Smartphone Vertu for Bentley: uno “sfizio” da 17.500 euro

Chi compra Bentley non è un consumatore normale. E’, per definizione, qualcuno che può permettersi di spendere cifre folli per uno “sfizio” esclusivo che i comuni mortali possono solo sognarsi. Qualcuno che (come la Corona inglese) vuole il meglio, ed è disposto a pagare per ottenerlo. Questa per lo meno è la filosofia che ha spinto Vertu, il produttore di smartphone “da capogiro”, e Bentley a lanciare una nuova serie speciale di telefonini.
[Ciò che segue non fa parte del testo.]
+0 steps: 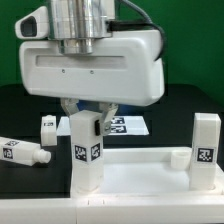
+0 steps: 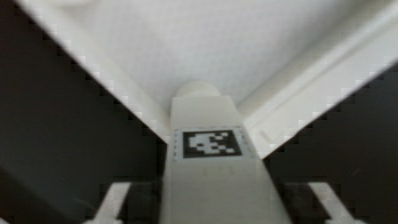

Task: Assemble desk

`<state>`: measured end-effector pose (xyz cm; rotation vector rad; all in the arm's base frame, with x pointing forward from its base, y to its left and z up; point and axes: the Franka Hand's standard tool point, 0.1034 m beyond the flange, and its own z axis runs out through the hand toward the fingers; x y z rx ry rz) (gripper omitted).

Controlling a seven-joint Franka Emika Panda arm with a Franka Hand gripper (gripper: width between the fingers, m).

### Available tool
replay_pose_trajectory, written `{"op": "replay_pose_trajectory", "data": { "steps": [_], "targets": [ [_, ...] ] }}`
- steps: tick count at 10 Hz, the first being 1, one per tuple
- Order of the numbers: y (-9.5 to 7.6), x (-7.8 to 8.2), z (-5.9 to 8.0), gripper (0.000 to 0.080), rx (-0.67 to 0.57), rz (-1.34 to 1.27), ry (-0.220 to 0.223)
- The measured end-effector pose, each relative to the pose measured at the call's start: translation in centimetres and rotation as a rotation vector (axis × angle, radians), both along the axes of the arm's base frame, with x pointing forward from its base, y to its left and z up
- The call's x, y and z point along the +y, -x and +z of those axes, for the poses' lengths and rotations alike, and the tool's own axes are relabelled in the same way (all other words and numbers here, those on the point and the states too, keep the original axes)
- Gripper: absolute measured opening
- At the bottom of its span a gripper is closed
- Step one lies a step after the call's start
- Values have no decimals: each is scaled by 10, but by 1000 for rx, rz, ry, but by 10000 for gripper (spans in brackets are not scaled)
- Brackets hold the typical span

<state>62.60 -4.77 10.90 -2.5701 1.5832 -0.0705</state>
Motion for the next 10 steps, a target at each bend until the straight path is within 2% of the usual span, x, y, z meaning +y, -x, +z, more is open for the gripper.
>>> {"op": "replay_pose_trajectory", "data": {
  "steps": [1, 2, 4, 5, 6, 7, 8, 9, 10],
  "targets": [
    [-2, -1, 2, 290, 16, -158, -46],
    [-1, -2, 0, 290, 19, -218, -70],
    [-1, -1, 0, 290, 22, -244, -73],
    [-2, 0, 1, 396, 15, -151, -53],
    [-3, 5, 3, 396, 4, -25, -26],
    [-2, 6, 8, 534, -5, 145, -22],
    [-2, 7, 13, 613, -6, 327, -23],
    [-2, 8, 14, 613, -15, 495, -15],
    [-2, 7, 13, 642, -19, 523, -10]
  ]
}}
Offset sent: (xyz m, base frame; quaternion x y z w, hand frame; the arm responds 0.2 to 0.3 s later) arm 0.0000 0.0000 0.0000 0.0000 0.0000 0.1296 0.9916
Così è nato il primo “Vertu for Bentley”, uno smartphone con un’estetica inedita e servizi personalizzati che – tenetevi forte – viene venduto “a partire da 12.500 euro”.

Il gioiellino artigianale, frutto di una partnership di cinque anni, è prodotto ovviamente in serie limitata (appena 2.000 duemila pezzi) ed è un vero e proprio inno allo sfarzo: imbottitura in pelle, struttura e dettagli in titanio, cuciture con motivi diamantati, auricolare in ceramica e firma autentica dell’assemblatore, con le classiche “alette” Bentley sul lato anteriore del telefonino e sulla custodia.
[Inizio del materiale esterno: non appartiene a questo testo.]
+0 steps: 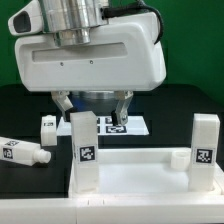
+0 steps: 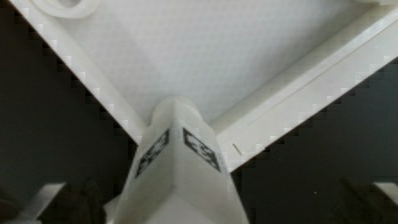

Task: Assemble desk

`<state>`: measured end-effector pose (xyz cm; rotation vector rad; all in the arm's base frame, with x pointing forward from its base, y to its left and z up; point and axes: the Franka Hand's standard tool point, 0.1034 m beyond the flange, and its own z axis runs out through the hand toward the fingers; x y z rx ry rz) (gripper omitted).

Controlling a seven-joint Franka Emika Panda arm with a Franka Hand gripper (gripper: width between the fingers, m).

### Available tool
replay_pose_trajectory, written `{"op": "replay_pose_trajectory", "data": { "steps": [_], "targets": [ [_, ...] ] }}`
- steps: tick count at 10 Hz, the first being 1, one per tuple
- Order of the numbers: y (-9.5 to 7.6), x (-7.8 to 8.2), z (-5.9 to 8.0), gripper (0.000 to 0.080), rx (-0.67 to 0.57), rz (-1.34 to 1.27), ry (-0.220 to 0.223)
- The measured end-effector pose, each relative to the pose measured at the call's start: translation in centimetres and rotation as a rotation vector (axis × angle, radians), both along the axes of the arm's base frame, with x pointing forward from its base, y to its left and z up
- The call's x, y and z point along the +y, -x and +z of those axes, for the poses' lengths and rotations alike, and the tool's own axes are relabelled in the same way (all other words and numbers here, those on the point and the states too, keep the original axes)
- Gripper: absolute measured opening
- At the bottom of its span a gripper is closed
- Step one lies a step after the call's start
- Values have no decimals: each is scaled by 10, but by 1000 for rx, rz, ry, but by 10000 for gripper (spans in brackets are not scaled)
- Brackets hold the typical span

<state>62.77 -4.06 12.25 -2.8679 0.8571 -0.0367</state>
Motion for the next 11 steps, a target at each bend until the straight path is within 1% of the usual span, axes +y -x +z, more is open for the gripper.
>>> {"op": "replay_pose_trajectory", "data": {
  "steps": [2, 3, 5, 6, 7, 9, 10, 11],
  "targets": [
    [0, -1, 0, 647, -19, 142, 10],
    [0, -4, 0, 649, -36, 274, 18],
    [-2, -22, -1, 649, -86, 647, 48],
    [-1, -24, -3, 649, -90, 747, 63],
    [-1, -24, -3, 649, -87, 726, 61],
    [-1, -24, -3, 382, -83, 703, 61],
    [-1, -24, -3, 284, -73, 622, 55],
    [-2, -24, -3, 284, -65, 515, 54]
  ]
}}
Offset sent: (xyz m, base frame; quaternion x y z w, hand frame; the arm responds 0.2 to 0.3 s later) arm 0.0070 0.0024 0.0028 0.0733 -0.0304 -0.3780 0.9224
Tra i servizi e le opzioni disponibili spiccano la “concierge virtuale” che permette tra l’altro di partecipare a eventi speciali, l’app dedicata per accedere ai contenuti Bentley e la funzione remote per il touchscreen della Flying Spur.
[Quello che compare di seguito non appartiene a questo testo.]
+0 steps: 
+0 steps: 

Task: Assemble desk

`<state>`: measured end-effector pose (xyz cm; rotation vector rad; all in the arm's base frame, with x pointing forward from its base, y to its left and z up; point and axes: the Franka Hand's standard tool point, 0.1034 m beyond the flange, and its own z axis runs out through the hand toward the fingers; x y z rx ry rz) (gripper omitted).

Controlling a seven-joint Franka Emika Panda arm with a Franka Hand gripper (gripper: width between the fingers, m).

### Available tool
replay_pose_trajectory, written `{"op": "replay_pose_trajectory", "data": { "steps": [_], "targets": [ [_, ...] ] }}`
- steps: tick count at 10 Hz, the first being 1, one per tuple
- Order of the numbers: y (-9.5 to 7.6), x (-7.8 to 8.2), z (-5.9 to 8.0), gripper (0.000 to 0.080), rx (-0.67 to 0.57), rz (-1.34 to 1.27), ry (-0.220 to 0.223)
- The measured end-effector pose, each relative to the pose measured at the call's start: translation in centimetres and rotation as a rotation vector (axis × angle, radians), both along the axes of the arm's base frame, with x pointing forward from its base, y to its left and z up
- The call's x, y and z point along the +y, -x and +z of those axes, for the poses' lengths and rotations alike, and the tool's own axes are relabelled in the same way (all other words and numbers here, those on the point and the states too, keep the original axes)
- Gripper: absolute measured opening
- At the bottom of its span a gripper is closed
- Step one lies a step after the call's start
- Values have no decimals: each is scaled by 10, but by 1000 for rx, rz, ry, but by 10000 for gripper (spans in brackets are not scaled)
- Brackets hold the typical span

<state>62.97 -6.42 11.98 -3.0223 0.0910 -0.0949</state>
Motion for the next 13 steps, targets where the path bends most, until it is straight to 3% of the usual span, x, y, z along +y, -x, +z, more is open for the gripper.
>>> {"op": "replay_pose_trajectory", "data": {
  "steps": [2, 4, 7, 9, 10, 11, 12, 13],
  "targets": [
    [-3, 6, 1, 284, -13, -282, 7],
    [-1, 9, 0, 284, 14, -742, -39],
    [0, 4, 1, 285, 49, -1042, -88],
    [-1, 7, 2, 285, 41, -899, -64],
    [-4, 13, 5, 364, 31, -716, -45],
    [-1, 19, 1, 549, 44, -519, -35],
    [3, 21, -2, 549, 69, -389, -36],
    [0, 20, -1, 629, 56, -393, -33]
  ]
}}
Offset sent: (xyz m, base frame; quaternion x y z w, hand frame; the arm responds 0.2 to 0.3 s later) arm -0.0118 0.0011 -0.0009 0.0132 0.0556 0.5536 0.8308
Quanto all’elettronica, lo smartphone vanta un sistema operativo Android con processore Qualcomm quad-core da 2,3 GHz, 64 GB di memoria e due fotocamere (una principale da 13 Megapixel e una frontale da 2.1). E, giusto per non farsi mancare niente, il display da 4,7 pollici (capace di riprodurre immagini a 1080p) è protetto da un involucro in cristallo di zaffiro.

Il modello, sul mercato a partire da ottobre, è solo il primo di una serie di cinque smartphone di lusso sempre contraddistinti dal design Bentley. Chi non ci farebbe un pensierino?